• [Task instructions] Starting with the line that contains "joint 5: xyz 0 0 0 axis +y" and stopping after the line that contains "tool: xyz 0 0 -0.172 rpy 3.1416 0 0", return each line below exactly as written, with no others.
════════════════════
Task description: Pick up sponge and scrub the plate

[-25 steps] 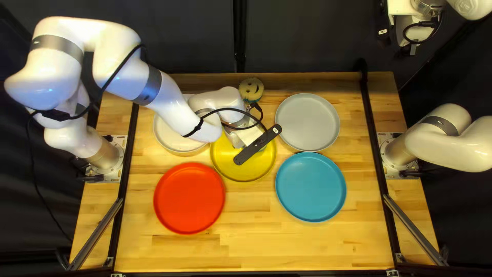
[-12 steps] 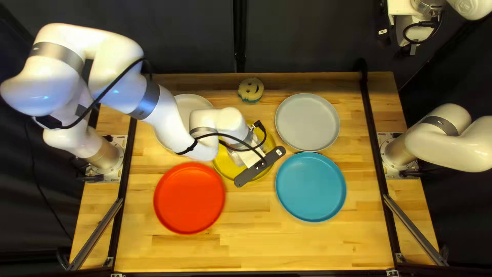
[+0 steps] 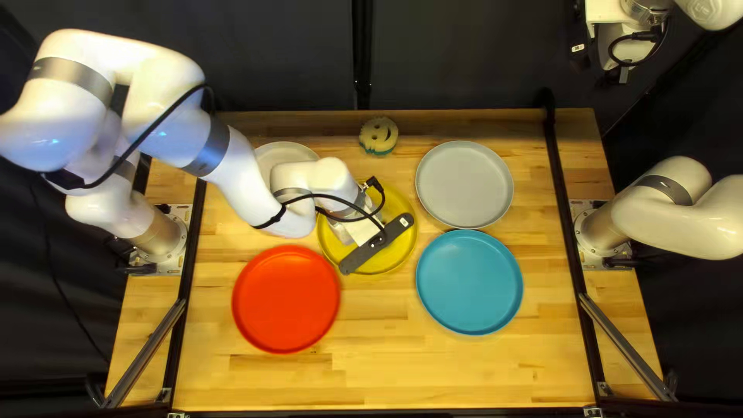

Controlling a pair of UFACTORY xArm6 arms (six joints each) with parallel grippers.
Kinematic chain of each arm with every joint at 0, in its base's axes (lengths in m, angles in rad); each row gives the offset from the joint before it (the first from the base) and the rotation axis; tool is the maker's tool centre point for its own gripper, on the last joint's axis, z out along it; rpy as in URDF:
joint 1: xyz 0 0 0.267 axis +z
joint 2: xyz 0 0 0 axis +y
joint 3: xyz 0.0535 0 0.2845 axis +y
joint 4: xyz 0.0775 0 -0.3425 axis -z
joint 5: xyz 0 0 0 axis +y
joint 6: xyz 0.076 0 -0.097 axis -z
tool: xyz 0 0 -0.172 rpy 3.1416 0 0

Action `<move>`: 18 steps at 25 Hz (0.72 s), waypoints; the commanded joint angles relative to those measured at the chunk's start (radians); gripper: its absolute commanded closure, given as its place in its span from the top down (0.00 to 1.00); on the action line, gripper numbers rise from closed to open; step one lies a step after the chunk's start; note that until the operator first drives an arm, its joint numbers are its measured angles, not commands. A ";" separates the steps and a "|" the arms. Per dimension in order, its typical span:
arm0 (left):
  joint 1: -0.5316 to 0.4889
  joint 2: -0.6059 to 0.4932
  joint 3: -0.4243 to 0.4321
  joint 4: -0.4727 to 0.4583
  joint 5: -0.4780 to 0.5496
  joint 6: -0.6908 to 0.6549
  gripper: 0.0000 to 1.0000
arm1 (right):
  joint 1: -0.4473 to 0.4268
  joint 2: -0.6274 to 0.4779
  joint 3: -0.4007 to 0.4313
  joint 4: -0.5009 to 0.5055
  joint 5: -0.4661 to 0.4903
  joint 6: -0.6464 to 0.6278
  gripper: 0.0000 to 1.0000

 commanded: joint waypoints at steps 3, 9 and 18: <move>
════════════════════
• [Response below]
joint 5: xyz 0 0 0 axis +y
joint 6: xyz 0.076 0 -0.097 axis -z
tool: xyz 0 0 -0.172 rpy 3.1416 0 0

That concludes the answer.